| TO DO |
Please write out the complete listing that follows, exactly as it reads.

| GIVEN INFORMATION |
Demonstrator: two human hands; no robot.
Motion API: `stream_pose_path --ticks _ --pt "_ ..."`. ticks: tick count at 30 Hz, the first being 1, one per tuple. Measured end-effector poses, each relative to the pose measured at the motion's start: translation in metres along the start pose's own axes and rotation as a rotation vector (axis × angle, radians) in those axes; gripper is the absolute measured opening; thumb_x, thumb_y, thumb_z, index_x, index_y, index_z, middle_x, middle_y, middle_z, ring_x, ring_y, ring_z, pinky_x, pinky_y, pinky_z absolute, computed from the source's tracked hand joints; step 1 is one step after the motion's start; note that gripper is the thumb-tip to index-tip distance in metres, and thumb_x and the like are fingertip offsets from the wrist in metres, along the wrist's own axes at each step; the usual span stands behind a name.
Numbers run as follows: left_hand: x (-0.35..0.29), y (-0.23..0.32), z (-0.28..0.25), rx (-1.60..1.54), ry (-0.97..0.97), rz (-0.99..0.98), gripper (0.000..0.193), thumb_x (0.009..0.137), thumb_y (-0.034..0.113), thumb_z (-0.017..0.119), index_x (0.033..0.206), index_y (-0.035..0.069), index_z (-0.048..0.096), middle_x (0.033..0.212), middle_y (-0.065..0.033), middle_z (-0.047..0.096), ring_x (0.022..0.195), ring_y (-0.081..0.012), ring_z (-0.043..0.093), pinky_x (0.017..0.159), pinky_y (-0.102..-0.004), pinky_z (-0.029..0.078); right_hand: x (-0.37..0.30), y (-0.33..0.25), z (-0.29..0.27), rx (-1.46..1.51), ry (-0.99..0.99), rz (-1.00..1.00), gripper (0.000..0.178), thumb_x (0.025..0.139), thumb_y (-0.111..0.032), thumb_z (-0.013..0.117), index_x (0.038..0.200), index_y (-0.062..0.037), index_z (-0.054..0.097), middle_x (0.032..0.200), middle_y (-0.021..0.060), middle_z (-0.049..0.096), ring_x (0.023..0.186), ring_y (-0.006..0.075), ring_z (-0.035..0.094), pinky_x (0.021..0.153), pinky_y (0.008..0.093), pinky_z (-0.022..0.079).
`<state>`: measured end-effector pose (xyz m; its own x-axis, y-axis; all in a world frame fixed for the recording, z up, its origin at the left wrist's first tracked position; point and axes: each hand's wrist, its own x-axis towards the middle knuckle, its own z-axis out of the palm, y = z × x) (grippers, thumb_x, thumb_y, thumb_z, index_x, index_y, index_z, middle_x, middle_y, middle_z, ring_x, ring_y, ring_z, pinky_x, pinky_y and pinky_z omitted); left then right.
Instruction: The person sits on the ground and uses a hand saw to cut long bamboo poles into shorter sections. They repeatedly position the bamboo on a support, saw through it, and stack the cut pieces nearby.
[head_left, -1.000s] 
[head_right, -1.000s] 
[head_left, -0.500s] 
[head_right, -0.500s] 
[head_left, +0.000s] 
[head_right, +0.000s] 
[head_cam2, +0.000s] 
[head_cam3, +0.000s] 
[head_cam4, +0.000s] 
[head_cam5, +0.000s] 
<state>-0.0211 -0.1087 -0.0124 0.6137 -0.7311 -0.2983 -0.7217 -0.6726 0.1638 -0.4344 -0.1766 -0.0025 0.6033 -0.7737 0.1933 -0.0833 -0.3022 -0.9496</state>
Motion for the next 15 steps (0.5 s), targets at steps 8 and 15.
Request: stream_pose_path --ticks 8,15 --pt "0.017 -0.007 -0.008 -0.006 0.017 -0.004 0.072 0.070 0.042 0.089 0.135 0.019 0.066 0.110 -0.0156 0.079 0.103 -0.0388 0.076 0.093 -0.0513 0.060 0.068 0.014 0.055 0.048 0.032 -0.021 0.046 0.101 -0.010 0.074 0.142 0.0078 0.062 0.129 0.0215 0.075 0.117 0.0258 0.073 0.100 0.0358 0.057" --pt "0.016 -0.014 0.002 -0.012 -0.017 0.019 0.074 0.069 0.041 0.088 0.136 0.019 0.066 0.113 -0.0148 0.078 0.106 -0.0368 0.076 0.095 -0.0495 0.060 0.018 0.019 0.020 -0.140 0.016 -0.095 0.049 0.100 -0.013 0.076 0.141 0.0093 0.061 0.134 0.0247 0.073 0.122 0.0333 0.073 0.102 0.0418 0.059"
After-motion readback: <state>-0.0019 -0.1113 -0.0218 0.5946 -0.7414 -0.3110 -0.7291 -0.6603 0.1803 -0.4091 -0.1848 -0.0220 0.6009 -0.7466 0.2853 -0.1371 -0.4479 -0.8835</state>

| EXERCISE RESPONSE |
Demonstrator: two human hands; no robot.
Motion API: `stream_pose_path --ticks _ --pt "_ ..."`. ticks: tick count at 30 Hz, the first being 1, one per tuple. Measured end-effector poses, each relative to the pose measured at the motion's start: translation in metres along the start pose's own axes and rotation as a rotation vector (axis × angle, radians) in those axes; gripper is the absolute measured opening; thumb_x, thumb_y, thumb_z, index_x, index_y, index_z, middle_x, middle_y, middle_z, ring_x, ring_y, ring_z, pinky_x, pinky_y, pinky_z absolute, computed from the source's tracked hand joints; step 1 is one step after the motion's start; note that gripper is the thumb-tip to index-tip distance in metres, and thumb_x and the like are fingertip offsets from the wrist in metres, along the wrist's own axes at each step; the usual span stands behind a name.
Numbers run as follows: left_hand: x (-0.35..0.29), y (-0.23..0.32), z (-0.28..0.25), rx (-1.60..1.54), ry (-0.97..0.97), rz (-0.99..0.98), gripper (0.000..0.193), thumb_x (0.009..0.137), thumb_y (-0.034..0.113), thumb_z (-0.017..0.119), index_x (0.033..0.206), index_y (-0.035..0.069), index_z (-0.048..0.096), middle_x (0.033..0.212), middle_y (-0.065..0.033), middle_z (-0.047..0.096), ring_x (0.022..0.195), ring_y (-0.081..0.012), ring_z (-0.043..0.093), pinky_x (0.017..0.159), pinky_y (-0.102..-0.004), pinky_z (-0.029..0.078); right_hand: x (-0.37..0.30), y (-0.33..0.25), z (-0.29..0.27), rx (-1.46..1.51), ry (-0.99..0.99), rz (-1.00..1.00), gripper (0.000..0.178), thumb_x (0.025..0.139), thumb_y (-0.111..0.032), thumb_z (-0.013..0.117), index_x (0.038..0.200), index_y (-0.062..0.037), index_z (-0.054..0.097), middle_x (0.032..0.200), middle_y (-0.021..0.060), middle_z (-0.049..0.096), ring_x (0.023..0.186), ring_y (-0.006..0.075), ring_z (-0.035..0.094), pinky_x (0.021..0.153), pinky_y (0.008..0.093), pinky_z (-0.022..0.079).
`<state>`: measured end-effector pose (xyz m; its own x-axis, y-axis; all in a world frame fixed for the recording, z up, its origin at the left wrist's first tracked position; point and axes: each hand's wrist, its own x-axis towards the middle knuckle, its own z-axis out of the palm, y = z × x) (grippers, thumb_x, thumb_y, thumb_z, index_x, index_y, index_z, middle_x, middle_y, middle_z, ring_x, ring_y, ring_z, pinky_x, pinky_y and pinky_z omitted); left then right.
Instruction: The person sits on the ground and uses a hand saw to cut long bamboo poles into shorter sections. They repeatedly position the bamboo on a support, saw through it, and stack the cut pieces nearby.
[head_left, -1.000s] 
[head_right, -1.000s] 
[head_left, -0.500s] 
[head_right, -0.500s] 
[head_left, +0.000s] 
[head_right, +0.000s] 
[head_cam2, +0.000s] 
[head_cam3, +0.000s] 
[head_cam4, +0.000s] 
[head_cam5, +0.000s] 
<state>-0.0211 -0.1087 -0.0124 0.6137 -0.7311 -0.2983 -0.7217 -0.6726 0.1638 -0.4344 -0.1766 -0.0025 0.6033 -0.7737 0.1933 -0.0833 -0.3022 -0.9496</state>
Motion for the next 15 steps (0.5 s), targets at steps 8 and 15.
Request: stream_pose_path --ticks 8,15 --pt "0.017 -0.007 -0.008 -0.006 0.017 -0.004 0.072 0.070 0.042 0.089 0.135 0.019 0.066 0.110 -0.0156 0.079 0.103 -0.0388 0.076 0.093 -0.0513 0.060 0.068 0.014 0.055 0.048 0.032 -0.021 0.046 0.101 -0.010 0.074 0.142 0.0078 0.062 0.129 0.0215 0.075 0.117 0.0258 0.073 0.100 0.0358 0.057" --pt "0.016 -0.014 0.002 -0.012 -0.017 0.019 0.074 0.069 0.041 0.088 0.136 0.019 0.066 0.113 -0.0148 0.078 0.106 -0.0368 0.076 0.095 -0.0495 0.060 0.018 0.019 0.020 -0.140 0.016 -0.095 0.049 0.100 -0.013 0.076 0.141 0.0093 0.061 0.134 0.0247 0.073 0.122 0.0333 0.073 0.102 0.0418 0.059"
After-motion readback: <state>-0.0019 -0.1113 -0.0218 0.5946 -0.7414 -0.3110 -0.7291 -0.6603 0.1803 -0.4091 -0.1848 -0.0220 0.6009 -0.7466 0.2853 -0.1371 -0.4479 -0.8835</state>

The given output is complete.